INSTRUCTIONS FOR THE TASK: In the entries below, begin at the line with "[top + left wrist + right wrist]" and stop after the line with "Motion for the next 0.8"; output those lines exactly and omit the pictures.

DATA EXCERPTS:
--------------------------------

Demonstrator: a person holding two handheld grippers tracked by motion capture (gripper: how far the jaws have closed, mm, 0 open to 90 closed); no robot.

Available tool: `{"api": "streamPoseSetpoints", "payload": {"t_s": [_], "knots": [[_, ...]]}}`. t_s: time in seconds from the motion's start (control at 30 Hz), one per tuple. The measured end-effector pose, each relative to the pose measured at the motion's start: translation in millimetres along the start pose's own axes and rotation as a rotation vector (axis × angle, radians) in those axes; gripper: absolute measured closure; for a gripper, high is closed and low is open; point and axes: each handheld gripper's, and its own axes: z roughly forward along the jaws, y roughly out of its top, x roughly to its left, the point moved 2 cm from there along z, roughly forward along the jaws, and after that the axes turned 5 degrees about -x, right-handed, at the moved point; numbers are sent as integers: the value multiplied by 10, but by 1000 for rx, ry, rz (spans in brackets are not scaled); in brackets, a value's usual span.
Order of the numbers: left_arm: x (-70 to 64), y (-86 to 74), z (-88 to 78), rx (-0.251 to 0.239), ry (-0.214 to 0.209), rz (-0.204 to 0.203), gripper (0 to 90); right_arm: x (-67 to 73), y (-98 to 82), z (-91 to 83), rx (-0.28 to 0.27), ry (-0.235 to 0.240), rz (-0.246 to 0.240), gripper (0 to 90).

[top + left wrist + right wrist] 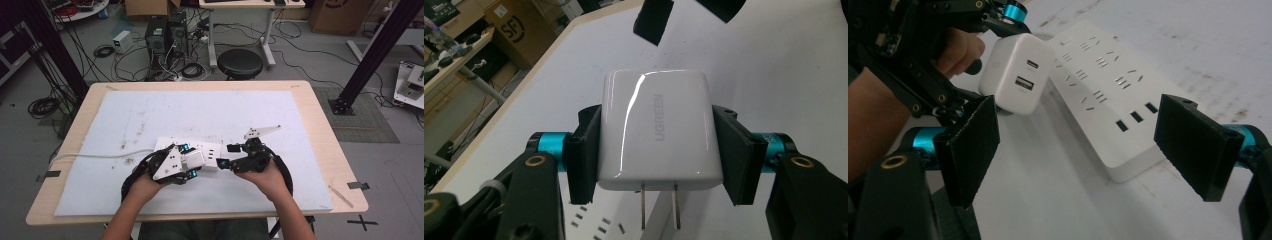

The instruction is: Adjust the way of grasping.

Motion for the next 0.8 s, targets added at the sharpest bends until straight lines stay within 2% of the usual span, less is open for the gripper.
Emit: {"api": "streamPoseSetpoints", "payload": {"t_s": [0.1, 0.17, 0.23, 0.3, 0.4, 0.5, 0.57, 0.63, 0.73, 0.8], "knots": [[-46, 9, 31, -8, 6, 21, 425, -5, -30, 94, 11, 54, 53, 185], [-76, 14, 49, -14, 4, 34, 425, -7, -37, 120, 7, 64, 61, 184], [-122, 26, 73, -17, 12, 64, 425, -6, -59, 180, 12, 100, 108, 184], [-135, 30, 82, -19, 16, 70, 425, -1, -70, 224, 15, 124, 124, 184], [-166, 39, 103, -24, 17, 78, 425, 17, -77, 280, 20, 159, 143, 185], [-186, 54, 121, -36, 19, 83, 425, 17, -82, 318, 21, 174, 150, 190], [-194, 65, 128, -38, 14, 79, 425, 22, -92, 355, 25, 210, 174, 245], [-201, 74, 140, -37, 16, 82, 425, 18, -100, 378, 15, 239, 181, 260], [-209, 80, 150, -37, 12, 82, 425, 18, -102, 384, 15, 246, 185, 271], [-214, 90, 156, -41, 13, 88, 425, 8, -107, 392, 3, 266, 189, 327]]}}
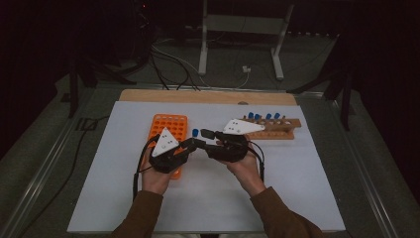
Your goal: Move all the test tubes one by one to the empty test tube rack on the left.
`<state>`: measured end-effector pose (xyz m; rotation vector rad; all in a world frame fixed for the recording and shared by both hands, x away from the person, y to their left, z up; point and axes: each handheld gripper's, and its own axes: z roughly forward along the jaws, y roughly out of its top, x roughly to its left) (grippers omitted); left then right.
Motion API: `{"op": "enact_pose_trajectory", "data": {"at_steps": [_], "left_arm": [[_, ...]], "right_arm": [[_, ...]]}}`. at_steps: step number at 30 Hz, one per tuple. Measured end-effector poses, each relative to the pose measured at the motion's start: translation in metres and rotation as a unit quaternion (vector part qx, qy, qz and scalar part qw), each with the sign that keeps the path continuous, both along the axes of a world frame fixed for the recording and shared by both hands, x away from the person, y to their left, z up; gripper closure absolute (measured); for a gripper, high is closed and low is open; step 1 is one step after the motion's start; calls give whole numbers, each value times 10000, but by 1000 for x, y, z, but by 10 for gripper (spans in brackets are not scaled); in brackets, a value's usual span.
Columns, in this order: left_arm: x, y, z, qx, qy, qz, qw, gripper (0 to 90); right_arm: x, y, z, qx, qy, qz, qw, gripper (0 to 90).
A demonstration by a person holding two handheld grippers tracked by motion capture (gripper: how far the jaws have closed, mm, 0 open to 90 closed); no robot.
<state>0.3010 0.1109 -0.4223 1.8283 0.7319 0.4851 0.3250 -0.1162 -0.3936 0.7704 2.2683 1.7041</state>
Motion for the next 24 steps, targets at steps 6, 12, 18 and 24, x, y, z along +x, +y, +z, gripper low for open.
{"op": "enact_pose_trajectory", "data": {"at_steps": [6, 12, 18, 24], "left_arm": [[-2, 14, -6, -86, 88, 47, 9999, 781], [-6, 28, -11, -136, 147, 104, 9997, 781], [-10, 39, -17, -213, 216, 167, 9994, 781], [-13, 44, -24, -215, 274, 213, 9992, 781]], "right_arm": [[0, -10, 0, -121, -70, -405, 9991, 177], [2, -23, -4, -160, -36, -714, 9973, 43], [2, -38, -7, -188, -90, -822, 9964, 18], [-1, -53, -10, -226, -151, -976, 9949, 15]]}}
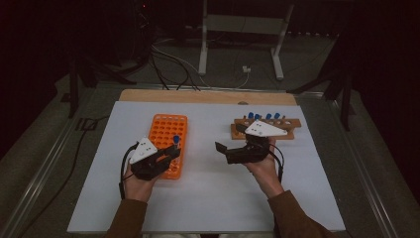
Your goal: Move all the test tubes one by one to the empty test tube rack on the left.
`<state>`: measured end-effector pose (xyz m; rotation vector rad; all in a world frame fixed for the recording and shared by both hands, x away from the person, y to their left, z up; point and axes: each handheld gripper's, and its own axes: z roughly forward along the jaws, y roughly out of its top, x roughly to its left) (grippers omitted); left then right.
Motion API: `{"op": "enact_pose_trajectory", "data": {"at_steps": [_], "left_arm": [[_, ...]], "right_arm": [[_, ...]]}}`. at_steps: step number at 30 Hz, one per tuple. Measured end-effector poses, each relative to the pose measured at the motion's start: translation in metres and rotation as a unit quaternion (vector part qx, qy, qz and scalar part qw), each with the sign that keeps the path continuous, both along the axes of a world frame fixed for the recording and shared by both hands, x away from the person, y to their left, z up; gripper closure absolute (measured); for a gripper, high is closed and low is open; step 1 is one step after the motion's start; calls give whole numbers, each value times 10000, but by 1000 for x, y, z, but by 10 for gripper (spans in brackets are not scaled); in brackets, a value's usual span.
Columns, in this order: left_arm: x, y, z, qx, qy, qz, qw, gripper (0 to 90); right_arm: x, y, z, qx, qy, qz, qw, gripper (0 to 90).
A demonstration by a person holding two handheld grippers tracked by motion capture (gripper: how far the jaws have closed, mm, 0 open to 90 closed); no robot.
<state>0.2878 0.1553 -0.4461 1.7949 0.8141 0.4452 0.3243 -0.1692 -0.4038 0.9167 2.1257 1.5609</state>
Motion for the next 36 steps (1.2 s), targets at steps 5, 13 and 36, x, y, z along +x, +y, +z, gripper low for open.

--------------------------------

RESULT OF THIS EXERCISE:
[top + left wrist + right wrist] 

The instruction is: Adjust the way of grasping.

Motion for the next 0.8 s, targets added at the sharpest bends until straight lines stay within 2% of the usual span, less is open for the gripper.

No more output is expected for this exercise.